GIVEN INFORMATION: Begin

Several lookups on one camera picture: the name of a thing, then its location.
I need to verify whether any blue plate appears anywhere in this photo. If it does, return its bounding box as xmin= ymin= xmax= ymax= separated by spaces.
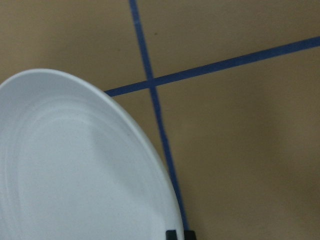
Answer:
xmin=0 ymin=69 xmax=184 ymax=240

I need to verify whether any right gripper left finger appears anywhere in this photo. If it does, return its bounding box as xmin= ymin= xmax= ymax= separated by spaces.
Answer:
xmin=165 ymin=230 xmax=177 ymax=240

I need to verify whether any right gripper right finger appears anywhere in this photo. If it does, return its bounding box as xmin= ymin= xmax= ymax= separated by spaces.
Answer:
xmin=184 ymin=229 xmax=197 ymax=240

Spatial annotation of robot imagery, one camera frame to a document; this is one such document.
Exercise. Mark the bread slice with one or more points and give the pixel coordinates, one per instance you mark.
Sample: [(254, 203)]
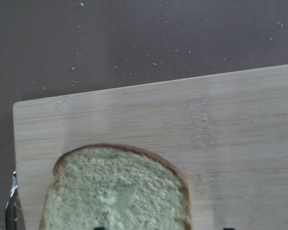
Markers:
[(117, 187)]

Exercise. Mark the wooden cutting board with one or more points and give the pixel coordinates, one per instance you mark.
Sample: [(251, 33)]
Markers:
[(227, 133)]

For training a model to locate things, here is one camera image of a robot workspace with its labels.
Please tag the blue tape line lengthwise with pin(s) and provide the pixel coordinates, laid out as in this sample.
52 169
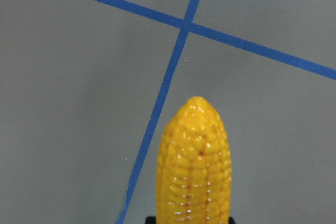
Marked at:
184 30

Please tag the blue tape line crosswise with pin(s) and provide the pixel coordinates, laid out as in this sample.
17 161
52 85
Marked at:
223 37

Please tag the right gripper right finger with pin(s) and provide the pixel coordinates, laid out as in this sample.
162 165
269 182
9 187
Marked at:
231 220

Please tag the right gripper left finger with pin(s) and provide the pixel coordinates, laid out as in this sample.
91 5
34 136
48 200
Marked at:
150 220

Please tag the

GIVEN INFORMATION: End

* **EXERCISE**
Reproduce the data above in full, exactly as it is, with the pictures left out.

* **EXPECTED OUTPUT**
Several lookups on one camera picture: the name of a thing, then its location.
I need to verify whether any blue plate appears anywhere in this photo. If it does, return its bounding box as xmin= ymin= xmax= ymax= separated by spaces.
Answer:
xmin=0 ymin=69 xmax=184 ymax=240

I need to verify whether any right gripper left finger appears anywhere in this photo. If it does, return its bounding box as xmin= ymin= xmax= ymax= separated by spaces.
Answer:
xmin=165 ymin=230 xmax=177 ymax=240

I need to verify whether any right gripper right finger appears anywhere in this photo. If it does, return its bounding box as xmin= ymin= xmax= ymax= separated by spaces.
Answer:
xmin=184 ymin=229 xmax=197 ymax=240

Spatial annotation of robot imagery, one camera frame to a document; this is one such document.
Exercise. Mark the bread slice with one or more points and give the pixel coordinates, one per instance you mark.
Sample: [(254, 203)]
Markers:
[(117, 187)]

Exercise. Mark the wooden cutting board with one or more points and give the pixel coordinates, one per instance you mark.
Sample: [(251, 33)]
Markers:
[(227, 133)]

For training a model to locate things, here is one camera image of a robot workspace with its labels.
Please tag the blue tape line lengthwise with pin(s) and provide the pixel coordinates, laid out as in this sample.
52 169
Marked at:
184 30

Please tag the blue tape line crosswise with pin(s) and provide the pixel coordinates, laid out as in this sample.
17 161
52 85
Marked at:
223 37

Please tag the right gripper right finger with pin(s) and provide the pixel coordinates, laid out as in this sample.
162 165
269 182
9 187
Marked at:
231 220

Please tag the right gripper left finger with pin(s) and provide the pixel coordinates, laid out as in this sample.
91 5
34 136
48 200
Marked at:
150 220

Please tag the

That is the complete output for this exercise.